# Introduction
This is a comprehensive notebook that might be useful to data scientists in Telecom industry. It studies the case of Customers Churning which is very common in Telecommunication companies. In this project, I did EDA, perdictive modelling and customers clustering. Churn analysis is the evaluation of a company’s customer loss rate in order to reduce it. Also referred to as customer attrition rate. It's importatnt because keeping an existing customer saves more money to the company than attracting a new one.
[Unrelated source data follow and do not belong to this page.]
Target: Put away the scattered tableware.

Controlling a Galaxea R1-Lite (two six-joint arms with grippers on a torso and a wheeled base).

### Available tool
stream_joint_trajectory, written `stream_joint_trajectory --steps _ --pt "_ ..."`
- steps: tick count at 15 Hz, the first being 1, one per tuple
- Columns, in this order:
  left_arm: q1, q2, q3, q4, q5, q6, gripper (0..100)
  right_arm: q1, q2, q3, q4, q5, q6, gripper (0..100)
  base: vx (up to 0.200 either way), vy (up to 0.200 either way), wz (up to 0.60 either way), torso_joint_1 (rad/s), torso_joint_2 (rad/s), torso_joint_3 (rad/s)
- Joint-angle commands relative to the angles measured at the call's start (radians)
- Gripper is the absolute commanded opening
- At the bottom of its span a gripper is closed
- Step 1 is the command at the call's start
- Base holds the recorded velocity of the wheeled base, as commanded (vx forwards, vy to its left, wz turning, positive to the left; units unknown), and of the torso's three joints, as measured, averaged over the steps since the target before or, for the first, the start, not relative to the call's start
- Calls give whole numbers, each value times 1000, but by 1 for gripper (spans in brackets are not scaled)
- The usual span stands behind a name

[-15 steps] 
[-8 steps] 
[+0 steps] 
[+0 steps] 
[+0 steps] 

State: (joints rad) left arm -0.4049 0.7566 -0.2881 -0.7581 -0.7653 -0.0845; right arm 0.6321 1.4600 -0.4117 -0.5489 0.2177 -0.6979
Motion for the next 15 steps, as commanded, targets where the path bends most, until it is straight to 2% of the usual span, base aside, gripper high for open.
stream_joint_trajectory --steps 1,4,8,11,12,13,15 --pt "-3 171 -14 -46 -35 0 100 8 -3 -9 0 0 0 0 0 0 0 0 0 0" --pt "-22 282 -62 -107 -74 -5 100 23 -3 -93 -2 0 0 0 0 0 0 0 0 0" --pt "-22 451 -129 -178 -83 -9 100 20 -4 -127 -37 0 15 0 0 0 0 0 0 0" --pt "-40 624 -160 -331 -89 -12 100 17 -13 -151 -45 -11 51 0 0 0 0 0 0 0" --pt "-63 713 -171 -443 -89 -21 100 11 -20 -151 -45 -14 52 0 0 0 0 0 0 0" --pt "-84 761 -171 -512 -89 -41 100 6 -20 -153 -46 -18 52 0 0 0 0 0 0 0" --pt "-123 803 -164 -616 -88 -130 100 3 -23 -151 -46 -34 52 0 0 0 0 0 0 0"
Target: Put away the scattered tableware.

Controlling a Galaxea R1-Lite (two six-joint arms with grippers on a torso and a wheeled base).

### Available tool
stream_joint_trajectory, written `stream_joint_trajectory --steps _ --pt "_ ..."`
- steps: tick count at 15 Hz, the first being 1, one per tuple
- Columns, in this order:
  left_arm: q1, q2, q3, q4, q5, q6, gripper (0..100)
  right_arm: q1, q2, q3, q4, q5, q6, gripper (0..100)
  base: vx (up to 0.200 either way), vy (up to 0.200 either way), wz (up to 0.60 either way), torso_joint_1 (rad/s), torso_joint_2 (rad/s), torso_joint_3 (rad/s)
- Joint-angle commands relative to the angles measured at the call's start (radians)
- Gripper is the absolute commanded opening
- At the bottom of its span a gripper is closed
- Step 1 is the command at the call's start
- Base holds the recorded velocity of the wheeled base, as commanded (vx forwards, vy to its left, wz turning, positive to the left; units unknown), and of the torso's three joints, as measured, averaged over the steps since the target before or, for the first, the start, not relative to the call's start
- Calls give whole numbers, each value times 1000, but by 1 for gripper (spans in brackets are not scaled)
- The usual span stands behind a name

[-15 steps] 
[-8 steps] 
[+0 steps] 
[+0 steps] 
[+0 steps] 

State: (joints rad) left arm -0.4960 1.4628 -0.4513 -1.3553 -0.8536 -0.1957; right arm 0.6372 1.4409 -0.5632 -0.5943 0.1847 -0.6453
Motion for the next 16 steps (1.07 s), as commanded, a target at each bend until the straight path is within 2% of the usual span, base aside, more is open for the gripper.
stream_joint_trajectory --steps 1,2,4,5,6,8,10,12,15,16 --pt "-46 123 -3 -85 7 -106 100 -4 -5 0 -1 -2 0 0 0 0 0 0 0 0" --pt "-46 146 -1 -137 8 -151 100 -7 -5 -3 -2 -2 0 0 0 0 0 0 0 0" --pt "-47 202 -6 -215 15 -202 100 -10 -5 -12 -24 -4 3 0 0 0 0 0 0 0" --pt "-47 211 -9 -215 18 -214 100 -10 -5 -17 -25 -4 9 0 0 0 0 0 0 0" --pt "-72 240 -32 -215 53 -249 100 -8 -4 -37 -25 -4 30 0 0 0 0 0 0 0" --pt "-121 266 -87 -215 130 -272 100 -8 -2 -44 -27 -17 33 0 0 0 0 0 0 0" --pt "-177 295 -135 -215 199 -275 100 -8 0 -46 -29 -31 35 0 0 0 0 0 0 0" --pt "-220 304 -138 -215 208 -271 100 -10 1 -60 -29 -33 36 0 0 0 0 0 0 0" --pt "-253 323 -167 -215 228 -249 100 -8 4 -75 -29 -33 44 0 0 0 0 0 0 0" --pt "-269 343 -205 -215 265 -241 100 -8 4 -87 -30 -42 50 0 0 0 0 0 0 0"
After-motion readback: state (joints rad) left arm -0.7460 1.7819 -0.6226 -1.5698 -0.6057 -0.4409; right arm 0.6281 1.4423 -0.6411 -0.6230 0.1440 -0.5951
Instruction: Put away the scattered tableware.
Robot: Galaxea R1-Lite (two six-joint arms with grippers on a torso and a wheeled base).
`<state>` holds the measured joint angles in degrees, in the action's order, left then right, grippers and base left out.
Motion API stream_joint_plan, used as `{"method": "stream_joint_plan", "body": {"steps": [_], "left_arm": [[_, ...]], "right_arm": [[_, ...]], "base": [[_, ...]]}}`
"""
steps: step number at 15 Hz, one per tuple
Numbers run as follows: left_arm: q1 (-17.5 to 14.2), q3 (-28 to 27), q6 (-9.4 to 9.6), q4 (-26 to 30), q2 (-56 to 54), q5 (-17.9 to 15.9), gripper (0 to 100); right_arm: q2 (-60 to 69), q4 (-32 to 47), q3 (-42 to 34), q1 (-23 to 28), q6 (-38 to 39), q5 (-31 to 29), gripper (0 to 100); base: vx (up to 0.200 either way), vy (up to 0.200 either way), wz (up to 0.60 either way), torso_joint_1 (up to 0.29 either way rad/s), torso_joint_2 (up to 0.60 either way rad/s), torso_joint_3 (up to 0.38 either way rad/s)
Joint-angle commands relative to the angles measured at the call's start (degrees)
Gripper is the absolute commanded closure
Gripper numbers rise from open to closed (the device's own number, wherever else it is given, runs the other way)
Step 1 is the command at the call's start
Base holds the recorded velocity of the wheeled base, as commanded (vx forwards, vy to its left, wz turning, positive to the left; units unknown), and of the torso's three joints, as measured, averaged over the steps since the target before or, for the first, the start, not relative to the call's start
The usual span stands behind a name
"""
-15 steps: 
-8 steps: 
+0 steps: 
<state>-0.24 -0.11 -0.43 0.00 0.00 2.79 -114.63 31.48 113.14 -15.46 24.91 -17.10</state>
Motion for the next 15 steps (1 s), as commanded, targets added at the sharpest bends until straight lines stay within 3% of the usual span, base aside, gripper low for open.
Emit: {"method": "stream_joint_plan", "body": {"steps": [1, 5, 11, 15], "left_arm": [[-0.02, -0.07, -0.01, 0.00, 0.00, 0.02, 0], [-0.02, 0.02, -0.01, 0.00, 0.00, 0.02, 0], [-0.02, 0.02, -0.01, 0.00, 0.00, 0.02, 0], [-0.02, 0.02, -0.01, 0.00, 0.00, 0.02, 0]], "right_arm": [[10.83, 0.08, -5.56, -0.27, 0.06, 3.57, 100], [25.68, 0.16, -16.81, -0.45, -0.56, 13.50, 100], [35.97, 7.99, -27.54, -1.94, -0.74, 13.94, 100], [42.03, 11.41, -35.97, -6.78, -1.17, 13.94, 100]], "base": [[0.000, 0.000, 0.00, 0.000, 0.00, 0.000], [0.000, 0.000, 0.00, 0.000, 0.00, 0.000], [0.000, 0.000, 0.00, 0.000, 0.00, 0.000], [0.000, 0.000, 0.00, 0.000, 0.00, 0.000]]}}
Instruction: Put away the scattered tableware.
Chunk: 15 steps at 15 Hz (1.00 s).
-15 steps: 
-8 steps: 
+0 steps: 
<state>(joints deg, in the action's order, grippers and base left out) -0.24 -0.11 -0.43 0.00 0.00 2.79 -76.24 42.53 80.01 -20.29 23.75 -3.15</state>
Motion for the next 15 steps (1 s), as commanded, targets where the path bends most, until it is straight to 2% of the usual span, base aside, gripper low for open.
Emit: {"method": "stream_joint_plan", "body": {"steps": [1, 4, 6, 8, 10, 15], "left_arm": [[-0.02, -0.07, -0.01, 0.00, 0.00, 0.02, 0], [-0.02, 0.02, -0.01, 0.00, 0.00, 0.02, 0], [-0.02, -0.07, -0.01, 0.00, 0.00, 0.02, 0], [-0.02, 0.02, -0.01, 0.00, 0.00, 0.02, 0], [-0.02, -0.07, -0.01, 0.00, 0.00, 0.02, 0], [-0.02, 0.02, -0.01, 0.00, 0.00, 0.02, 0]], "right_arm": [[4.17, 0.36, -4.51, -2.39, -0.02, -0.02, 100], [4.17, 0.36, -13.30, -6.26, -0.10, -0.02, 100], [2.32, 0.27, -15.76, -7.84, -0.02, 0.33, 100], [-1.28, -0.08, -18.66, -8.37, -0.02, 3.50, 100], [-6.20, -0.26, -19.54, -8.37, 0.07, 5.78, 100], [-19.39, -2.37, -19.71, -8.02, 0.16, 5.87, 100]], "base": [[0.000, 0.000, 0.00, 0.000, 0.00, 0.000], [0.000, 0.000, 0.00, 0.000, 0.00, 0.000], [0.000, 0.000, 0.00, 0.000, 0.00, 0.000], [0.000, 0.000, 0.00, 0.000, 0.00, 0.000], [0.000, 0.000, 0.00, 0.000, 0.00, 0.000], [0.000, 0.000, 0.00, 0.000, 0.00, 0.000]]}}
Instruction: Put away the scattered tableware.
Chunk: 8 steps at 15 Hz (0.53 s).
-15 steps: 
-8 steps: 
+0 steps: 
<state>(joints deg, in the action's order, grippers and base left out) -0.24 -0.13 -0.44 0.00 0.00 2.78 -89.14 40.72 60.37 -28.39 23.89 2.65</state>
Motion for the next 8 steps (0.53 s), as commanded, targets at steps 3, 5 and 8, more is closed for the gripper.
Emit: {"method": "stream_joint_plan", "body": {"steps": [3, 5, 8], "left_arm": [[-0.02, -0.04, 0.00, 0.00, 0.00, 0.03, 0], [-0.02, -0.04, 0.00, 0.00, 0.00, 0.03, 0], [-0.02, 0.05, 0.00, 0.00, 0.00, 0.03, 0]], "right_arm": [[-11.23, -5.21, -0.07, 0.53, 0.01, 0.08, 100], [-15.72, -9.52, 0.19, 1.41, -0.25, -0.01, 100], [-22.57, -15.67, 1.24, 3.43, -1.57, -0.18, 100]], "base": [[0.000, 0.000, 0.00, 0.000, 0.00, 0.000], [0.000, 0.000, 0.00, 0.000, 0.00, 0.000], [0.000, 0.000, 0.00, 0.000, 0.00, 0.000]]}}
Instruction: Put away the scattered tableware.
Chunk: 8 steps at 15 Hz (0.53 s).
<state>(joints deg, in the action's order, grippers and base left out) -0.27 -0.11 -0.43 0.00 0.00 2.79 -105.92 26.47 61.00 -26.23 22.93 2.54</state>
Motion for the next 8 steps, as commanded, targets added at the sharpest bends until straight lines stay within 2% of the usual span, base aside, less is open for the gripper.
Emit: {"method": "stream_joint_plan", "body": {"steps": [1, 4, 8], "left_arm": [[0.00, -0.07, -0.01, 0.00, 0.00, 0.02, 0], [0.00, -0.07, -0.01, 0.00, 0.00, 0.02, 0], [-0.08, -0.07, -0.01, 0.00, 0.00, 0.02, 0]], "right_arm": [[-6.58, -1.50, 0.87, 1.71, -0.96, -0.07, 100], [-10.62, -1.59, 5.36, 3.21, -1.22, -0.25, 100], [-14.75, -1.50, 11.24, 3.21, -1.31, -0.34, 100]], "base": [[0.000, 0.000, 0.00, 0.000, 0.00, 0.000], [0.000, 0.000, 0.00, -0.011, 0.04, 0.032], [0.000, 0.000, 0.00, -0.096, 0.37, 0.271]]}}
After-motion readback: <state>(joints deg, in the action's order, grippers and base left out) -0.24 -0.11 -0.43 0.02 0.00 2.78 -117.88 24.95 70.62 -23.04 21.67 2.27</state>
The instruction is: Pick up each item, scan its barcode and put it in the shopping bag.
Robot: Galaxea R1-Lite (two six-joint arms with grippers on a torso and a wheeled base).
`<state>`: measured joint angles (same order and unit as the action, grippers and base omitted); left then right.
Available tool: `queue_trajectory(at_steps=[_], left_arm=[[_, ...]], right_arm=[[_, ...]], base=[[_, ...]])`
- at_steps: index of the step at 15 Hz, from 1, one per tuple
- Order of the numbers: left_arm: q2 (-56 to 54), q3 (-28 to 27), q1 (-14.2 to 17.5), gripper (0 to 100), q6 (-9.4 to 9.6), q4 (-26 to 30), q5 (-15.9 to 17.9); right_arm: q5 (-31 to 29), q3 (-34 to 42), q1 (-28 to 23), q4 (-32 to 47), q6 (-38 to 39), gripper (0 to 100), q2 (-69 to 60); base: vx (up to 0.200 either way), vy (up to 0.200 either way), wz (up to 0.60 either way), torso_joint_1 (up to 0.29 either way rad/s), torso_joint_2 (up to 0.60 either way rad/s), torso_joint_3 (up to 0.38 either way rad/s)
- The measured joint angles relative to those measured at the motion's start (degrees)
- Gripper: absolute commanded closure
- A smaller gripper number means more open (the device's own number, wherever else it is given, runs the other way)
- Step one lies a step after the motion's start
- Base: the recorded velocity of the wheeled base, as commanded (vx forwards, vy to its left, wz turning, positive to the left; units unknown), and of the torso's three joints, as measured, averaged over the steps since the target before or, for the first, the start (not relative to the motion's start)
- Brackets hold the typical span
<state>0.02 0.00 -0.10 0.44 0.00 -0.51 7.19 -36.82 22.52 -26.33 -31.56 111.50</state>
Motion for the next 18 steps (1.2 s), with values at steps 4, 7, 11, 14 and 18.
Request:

Churn rate has strong impact on the life time value of the customer because it affects the length of service and the future revenue of the company.

# Load libraries

In [None]:
# This Python 3 environment comes with many helpful analytics libraries installed
# It is defined by the kaggle/python Docker image: https://github.com/kaggle/docker-python
# For example, here's several helpful packages to load

import numpy as np # linear algebra
import pandas as pd # data processing, CSV file I/O (e.g. pd.read_csv)
from sklearn.model_selection import KFold
from sklearn.model_selection import cross_val_score
from sklearn.linear_model import LogisticRegression
from sklearn.naive_bayes import GaussianNB
from sklearn.neighbors import KNeighborsClassifier
from sklearn.tree import DecisionTreeClassifier
from sklearn.svm import SVC
from sklearn import model_selection
from sklearn.discriminant_analysis import LinearDiscriminantAnalysis
from sklearn.ensemble import RandomForestClassifier

from sklearn.preprocessing import LabelEncoder
from sklearn.feature_selection import SelectKBest, chi2
from mlxtend.preprocessing import minmax_scaling
import matplotlib.pyplot as plt
import seaborn as sns
from sklearn.model_selection import train_test_split
from sklearn import metrics
from sklearn.model_selection import GridSearchCV
from sklearn.metrics import classification_report
from sklearn.metrics import confusion_matrix
from sklearn.metrics import accuracy_score
from sklearn.cluster import KMeans
from sklearn.metrics import silhouette_score
from sklearn.decomposition import PCA
import pylab as pl
from kmodes.kmodes import KModes

# Input data files are available in the read-only "../input/" directory
# For example, running this (by clicking run or pressing Shift+Enter) will list all files under the input directory

import os
for dirname, _, filenames in os.walk('/kaggle/input'):
    for filename in filenames:
        print(os.path.join(dirname, filename))

# You can write up to 5GB to the current directory (/kaggle/working/) that gets preserved as output when you create a version using "Save & Run All" 
# You can also write temporary files to /kaggle/temp/, but they won't be saved outside of the current session

# Read the data

The author has divided the original data into two datasets, train and test, where he sampled 80% of the data into train and validation data and 20% into test data.

In [None]:
train = pd.read_csv('../input/telecom-churn-datasets/churn-bigml-80.csv')
test = pd.read_csv('../input/telecom-churn-datasets/churn-bigml-20.csv')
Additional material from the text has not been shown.